As part of this financing, Eli Casdin was appointed to the company’s board of directors. In 2011, Casdin founded Casdin Capital, an investment firm focused on life science technology.
In April, the company, along with Johns Hopkins University and Geisinger Health, presented data from the DETECT-A study, the first ever prospective, interventional study to use a blood test to screen for multiple cancers in a real-world population. It enrolled more than 10,000 women with no previous history of cancer. The goal was to identify various cancers in asymptomatic people using an earlier version of CancerSEEK that was developed in 2016.
In the study, the test identified cancers in people without any cancer history and more than doubled the number of cancers that were first “screen-detected.” About a quarter of the women diagnosed with cancer were identified by current standard-of-care tests, but by using the CancerSEEK, the percentage of “screen-detected” cancers jumped from 25% to 52%. The test identified cancers across 10 different organs, seven that have no standard-of-care screening. The test is also able to identify cancers before clinical indications show metastasis, but about 65% of the cancers the test identified were localized or regional.
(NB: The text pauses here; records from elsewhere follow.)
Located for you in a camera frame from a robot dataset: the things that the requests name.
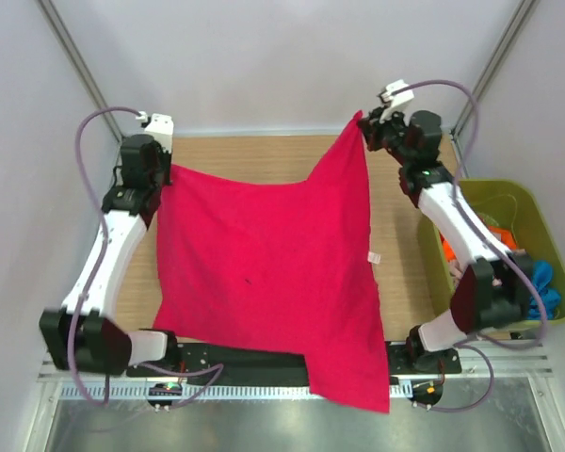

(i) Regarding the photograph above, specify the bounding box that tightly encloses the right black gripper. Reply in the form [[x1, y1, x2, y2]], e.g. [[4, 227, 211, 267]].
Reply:
[[358, 104, 414, 167]]

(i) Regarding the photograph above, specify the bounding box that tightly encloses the magenta red t shirt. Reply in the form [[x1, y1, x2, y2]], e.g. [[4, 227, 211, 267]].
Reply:
[[153, 120, 390, 413]]

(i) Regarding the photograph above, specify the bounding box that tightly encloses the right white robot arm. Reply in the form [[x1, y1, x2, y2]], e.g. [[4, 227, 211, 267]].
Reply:
[[359, 106, 533, 373]]

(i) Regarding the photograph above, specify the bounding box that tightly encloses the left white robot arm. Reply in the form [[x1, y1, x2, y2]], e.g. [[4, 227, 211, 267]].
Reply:
[[39, 132, 181, 377]]

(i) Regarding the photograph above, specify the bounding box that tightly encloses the olive green plastic bin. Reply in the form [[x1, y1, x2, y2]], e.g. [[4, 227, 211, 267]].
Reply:
[[417, 179, 565, 326]]

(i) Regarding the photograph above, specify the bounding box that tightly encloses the orange t shirt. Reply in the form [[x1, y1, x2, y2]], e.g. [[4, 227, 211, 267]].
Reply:
[[440, 225, 519, 262]]

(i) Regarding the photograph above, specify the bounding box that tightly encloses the beige pink t shirt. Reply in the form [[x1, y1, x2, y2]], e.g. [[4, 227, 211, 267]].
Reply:
[[447, 259, 503, 287]]

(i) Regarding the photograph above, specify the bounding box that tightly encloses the blue t shirt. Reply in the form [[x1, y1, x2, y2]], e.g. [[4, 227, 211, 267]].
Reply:
[[531, 260, 561, 320]]

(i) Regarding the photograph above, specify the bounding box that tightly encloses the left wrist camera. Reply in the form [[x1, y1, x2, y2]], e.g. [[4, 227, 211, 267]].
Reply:
[[136, 111, 174, 154]]

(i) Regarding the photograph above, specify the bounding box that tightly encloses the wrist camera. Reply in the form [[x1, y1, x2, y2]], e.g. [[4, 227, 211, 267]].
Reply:
[[378, 79, 414, 122], [136, 111, 174, 154]]

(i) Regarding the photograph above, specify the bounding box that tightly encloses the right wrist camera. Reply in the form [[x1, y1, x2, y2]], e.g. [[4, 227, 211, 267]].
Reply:
[[378, 79, 414, 122]]

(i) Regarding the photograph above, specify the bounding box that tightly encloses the left aluminium corner post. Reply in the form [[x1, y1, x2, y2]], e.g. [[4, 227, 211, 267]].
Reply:
[[36, 0, 128, 142]]

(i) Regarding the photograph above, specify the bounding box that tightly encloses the aluminium corner post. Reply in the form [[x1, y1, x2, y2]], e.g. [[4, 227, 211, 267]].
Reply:
[[36, 0, 128, 142], [449, 0, 541, 142]]

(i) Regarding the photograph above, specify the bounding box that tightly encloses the right aluminium corner post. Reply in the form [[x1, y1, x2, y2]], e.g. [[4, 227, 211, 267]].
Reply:
[[449, 0, 541, 142]]

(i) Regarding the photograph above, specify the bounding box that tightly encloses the white slotted cable duct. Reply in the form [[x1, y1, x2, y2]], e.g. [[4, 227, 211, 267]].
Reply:
[[60, 380, 412, 401]]

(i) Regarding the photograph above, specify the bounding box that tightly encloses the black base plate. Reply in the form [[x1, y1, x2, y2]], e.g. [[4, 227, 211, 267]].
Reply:
[[153, 341, 462, 387]]

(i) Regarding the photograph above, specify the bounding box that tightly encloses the aluminium frame rail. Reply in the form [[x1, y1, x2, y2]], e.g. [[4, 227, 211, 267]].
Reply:
[[37, 339, 556, 383]]
“In the collective search to bend the mortality curve on cancer, the disruptive potential of earlier detection has long been a promise,” said Casdin. “But now, in a real-world study of 10,000 individuals, Thrive’s blood test integrated with standard-of-care, has delivered on this potential and shows the power of detecting cancers before they spread. While there is more work ahead, it is clear that the future has now arrived. I’m excited to join the board and help in my small way to usher in this new era.”